Doveva parlare de ‘Lo spazio cinematografico’ Sergio Rubini, di nuovo a Foggia -dove ha girato da protagonista un film diretto da Giovanni Albanese (A.A.A. Achille) ed è stato presidente della giuria del Film Festival diretto dal suo amico Pino Bruno- come guest star dell’inaugurazione del nuovo anno accademico dell’Accademia di Belle Arti. E’ andato generosamente molto oltre con i numerosi presenti nell’aula magna troppo piccola per l’occasione, raccontando il suo ruolo di pioniere nella scoperta di una Puglia che al cinema non esisteva, se non come sfondo macchiettistico nel linguaggio di attori di commedie minori anni Settanta. Non esisteva nella musica (duemila gli spettatori nella prima Notte della Taranta cui ha partecipato). Nel turismo era conosciuta solo per il Gargano. L’ ostinazione sua -nato a Grumo Appula- e di Domenico Procacci -giovane produttore, barese di Santo Spirito- nel voler tradurre in film la pièce di Umberto Marino che rappresentava con crescente successo in teatro da due anni, e di girare vicino ai luoghi in cui quei ricordi così malinconici e struggenti erano nati. Un piccolo finanziamento accordato da un lungimirante assessore della Regione (la primavera pugliese sarebbe arrivata quindici anni più tardi, con la clamorosa elezione di Nichi Vendola a Governatore) è stato ripagato nel tempo in modo esponenziale, e La stazione (uscito nel 1990) è diventato così il biglietto da visita di una terra che ha avuto poi nell’Apulia Film Commission il suo strumento di promozione più efficace, e che è diventata ormai un brand conosciuto in tutto il mondo.

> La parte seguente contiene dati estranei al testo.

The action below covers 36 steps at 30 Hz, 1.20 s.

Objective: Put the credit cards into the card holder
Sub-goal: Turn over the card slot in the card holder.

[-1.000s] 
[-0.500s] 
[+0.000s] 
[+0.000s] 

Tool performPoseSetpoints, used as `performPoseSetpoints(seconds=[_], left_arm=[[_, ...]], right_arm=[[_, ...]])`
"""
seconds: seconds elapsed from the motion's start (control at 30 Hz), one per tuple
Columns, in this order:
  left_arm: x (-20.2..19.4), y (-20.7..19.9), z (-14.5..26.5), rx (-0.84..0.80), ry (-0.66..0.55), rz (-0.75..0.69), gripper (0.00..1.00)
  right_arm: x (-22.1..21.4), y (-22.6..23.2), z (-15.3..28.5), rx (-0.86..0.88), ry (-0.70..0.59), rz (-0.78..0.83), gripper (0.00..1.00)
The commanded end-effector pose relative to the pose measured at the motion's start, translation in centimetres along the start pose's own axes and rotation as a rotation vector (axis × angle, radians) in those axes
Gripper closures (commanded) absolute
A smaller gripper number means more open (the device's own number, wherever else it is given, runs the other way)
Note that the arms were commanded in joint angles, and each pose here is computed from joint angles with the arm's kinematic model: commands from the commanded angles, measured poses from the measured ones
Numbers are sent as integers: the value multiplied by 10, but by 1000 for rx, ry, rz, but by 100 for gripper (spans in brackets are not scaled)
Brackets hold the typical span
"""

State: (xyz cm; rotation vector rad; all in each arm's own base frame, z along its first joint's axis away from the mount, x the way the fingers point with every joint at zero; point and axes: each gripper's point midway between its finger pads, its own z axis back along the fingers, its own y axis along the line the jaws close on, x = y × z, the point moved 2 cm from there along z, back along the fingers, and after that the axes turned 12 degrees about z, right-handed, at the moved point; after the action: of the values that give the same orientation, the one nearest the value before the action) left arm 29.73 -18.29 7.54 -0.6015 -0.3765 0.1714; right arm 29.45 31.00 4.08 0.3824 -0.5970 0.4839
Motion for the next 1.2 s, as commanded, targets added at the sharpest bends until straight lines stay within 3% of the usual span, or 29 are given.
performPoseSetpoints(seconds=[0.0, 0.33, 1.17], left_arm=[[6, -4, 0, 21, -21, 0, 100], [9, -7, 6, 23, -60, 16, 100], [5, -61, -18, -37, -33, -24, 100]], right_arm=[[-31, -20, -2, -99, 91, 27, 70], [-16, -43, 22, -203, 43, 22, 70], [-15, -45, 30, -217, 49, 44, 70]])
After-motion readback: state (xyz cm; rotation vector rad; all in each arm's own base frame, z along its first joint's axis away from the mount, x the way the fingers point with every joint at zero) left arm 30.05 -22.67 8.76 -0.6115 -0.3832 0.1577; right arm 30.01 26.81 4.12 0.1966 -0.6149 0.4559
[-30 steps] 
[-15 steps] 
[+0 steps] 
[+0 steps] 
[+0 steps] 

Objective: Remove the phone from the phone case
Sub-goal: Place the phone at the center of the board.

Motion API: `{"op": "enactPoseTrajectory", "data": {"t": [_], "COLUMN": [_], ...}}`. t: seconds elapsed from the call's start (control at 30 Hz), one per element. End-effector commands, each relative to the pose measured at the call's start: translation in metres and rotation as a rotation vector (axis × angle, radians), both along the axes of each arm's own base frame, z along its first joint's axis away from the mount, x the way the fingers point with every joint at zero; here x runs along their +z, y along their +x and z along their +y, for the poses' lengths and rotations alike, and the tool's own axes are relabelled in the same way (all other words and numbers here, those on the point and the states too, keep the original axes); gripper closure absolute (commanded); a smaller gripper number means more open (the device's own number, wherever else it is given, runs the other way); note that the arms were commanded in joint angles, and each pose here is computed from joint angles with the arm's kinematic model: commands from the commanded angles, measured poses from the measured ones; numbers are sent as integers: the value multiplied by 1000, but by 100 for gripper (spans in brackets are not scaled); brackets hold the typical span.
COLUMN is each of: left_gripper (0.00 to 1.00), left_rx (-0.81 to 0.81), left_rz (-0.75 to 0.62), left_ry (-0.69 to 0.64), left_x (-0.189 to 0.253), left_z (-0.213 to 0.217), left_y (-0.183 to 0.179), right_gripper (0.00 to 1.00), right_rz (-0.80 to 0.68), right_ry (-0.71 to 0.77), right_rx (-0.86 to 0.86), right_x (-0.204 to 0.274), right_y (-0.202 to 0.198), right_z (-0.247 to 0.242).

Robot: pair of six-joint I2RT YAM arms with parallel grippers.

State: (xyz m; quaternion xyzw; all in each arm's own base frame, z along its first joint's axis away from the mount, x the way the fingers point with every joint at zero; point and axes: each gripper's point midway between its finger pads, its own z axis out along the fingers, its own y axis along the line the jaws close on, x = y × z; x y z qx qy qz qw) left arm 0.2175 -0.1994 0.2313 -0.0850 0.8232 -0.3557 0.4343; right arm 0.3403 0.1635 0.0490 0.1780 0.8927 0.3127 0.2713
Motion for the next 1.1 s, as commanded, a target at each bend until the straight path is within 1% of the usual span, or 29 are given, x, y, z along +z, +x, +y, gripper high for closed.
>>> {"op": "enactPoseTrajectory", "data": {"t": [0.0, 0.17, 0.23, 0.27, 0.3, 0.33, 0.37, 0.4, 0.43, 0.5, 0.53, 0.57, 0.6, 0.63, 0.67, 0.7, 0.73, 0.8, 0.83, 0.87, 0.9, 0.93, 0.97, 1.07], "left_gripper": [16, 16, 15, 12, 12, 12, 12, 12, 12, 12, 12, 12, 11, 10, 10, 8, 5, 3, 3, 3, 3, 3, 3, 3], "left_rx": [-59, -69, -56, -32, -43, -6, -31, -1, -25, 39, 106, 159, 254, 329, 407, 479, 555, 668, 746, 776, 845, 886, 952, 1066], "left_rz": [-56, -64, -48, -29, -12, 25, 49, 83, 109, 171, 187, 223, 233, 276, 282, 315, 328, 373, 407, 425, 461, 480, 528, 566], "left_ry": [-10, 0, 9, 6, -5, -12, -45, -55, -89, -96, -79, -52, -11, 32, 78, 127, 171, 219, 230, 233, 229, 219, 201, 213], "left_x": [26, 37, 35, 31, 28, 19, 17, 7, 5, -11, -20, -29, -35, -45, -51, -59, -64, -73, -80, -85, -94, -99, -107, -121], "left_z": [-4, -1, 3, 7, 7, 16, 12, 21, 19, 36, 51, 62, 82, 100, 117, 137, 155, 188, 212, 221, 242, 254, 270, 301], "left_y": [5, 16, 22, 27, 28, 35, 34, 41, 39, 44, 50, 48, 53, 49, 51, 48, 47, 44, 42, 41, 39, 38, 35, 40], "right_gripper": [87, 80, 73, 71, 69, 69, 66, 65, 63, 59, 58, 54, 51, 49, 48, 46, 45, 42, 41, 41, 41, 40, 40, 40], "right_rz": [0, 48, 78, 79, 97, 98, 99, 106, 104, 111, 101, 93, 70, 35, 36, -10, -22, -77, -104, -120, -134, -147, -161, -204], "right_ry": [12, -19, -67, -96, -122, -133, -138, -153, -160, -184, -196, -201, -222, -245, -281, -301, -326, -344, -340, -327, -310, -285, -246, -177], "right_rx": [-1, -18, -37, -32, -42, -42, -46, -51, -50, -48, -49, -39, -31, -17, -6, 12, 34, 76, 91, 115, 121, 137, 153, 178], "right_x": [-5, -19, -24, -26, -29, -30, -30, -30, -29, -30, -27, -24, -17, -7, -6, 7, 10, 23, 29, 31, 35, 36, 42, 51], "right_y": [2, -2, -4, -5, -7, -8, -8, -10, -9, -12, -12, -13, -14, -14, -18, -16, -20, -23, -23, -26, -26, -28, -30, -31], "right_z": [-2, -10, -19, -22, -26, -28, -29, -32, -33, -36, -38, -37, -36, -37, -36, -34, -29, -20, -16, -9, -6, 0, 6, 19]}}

Girato nella stazione dismessa di San Marco in Lamis, “dove mancava la luce elettrica, era illuminata da lampade a petrolio, e abbiamo dovuto portare noi la corrente perché la rappresentazione di un certo mondo sarebbe sembrata per gli spettatori troppo forzata” ha spiegato. Un luogo simbolo di riscatto e di nuovo inizio diventato, il 9 agosto 2017, simbolo di ben altro: lo sfondo di una strage, un commando che uccide crivellandoli di colpi il boss Mario Luciano Romito e suo cognato, Matteo De Palma, e due testimoni colpevoli solo di trovarsi lì, gli agricoltori Luigi e Aurelio Luciani, l’Italia e il mondo scoprono la ferocia della ‘quarta mafia’ che è dilagata nella provincia di Foggia. “E’ stato un grosso passo indietro quel terribile episodio, non dovrà più avvenire, non bisogna permetterlo e accettarlo” le sue parole. Così la sua speranza, il suo augurio per il presente si traduce in “rinascita”. Come? “Per affacciarsi al mondo dobbiamo raccontare quello che siamo e ciò che vorremmo essere, contraddizioni comprese, un piede nel futuro e un piede molto ben affondato nel passato. Il Sud è un luogo selvaggio, è quella la sua forza che si può trasformare in Prodotto Interno Lordo: se vogliamo essere migliori, protagonisti e non comprimari, dobbiamo avere la forza di raccontarlo così com’è. Non c’è nulla di più internazionale di ciò che è provinciale” ha continuato Rubini, la citazione finale è di Theo Angelopoulos, grande regista e sceneggiatore greco.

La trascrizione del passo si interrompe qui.